WHAT NEEDS TO BE DONE:
Only the lines from the top of the data through the line with "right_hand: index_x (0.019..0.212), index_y" should be repeated, each exactly as written.

##### COLLECTED MATERIAL

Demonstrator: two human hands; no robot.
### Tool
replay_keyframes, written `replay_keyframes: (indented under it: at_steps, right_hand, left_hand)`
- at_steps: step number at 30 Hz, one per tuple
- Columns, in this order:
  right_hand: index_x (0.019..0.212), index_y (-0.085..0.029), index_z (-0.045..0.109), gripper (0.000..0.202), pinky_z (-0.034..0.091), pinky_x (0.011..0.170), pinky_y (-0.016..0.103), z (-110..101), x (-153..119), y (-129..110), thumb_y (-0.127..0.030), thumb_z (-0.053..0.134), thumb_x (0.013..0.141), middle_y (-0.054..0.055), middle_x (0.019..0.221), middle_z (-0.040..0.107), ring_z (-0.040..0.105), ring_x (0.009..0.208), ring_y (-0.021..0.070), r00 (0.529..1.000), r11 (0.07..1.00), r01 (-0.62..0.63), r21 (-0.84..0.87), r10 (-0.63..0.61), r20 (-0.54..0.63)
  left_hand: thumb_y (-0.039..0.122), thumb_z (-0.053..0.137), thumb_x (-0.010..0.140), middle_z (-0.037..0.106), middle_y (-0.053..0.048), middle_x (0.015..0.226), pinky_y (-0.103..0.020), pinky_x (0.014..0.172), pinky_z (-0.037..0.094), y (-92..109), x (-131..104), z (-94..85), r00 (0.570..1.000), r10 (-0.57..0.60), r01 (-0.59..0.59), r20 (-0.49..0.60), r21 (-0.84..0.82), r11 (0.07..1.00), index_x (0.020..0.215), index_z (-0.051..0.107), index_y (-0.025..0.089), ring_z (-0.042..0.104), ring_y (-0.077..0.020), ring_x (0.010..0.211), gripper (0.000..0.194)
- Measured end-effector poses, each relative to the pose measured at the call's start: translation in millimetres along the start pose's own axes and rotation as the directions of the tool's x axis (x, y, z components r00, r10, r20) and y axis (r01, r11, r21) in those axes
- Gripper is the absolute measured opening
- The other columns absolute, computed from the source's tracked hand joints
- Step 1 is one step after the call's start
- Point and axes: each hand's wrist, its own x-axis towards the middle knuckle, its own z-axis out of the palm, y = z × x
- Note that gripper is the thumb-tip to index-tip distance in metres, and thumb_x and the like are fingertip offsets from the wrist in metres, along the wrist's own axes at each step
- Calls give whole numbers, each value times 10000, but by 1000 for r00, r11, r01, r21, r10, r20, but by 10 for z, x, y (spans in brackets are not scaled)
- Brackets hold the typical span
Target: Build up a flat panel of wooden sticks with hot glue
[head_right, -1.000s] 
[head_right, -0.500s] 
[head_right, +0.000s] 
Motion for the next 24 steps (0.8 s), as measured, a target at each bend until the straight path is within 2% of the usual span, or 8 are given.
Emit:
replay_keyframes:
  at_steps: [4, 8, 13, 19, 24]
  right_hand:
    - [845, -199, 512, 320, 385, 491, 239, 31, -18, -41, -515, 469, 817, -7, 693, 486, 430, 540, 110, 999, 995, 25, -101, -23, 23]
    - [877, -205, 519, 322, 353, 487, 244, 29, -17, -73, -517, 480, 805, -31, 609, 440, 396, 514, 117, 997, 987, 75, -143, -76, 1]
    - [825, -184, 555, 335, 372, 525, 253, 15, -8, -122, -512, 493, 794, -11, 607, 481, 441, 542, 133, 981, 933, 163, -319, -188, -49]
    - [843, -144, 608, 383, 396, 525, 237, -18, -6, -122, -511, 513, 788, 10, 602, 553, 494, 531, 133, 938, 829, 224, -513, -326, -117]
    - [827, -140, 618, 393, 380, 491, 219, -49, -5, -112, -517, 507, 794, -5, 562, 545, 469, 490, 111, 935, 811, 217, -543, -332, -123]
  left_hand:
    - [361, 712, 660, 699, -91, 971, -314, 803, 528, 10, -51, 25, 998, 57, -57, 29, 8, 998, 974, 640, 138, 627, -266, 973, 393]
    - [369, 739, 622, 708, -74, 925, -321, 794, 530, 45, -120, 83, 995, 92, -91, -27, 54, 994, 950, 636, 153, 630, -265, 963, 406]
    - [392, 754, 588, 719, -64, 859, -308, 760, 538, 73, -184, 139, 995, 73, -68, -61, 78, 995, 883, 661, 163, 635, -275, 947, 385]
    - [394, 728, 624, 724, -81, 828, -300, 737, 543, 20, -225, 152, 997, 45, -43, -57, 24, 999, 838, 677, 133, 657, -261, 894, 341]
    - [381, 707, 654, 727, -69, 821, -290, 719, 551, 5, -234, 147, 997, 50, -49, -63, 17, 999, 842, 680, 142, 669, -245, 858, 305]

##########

SOLVED PROBLEM:
Demonstrator: two human hands; no robot.
### Tool
replay_keyframes, written `replay_keyframes: (indented under it: at_steps, right_hand, left_hand)`
- at_steps: step number at 30 Hz, one per tuple
- Columns, in this order:
  right_hand: index_x (0.019..0.212), index_y (-0.085..0.029), index_z (-0.045..0.109), gripper (0.000..0.202), pinky_z (-0.034..0.091), pinky_x (0.011..0.170), pinky_y (-0.016..0.103), z (-110..101), x (-153..119), y (-129..110), thumb_y (-0.127..0.030), thumb_z (-0.053..0.134), thumb_x (0.013..0.141), middle_y (-0.054..0.055), middle_x (0.019..0.221), middle_z (-0.040..0.107), ring_z (-0.040..0.105), ring_x (0.009..0.208), ring_y (-0.021..0.070), r00 (0.529..1.000), r11 (0.07..1.00), r01 (-0.62..0.63), r21 (-0.84..0.87), r10 (-0.63..0.61), r20 (-0.54..0.63)

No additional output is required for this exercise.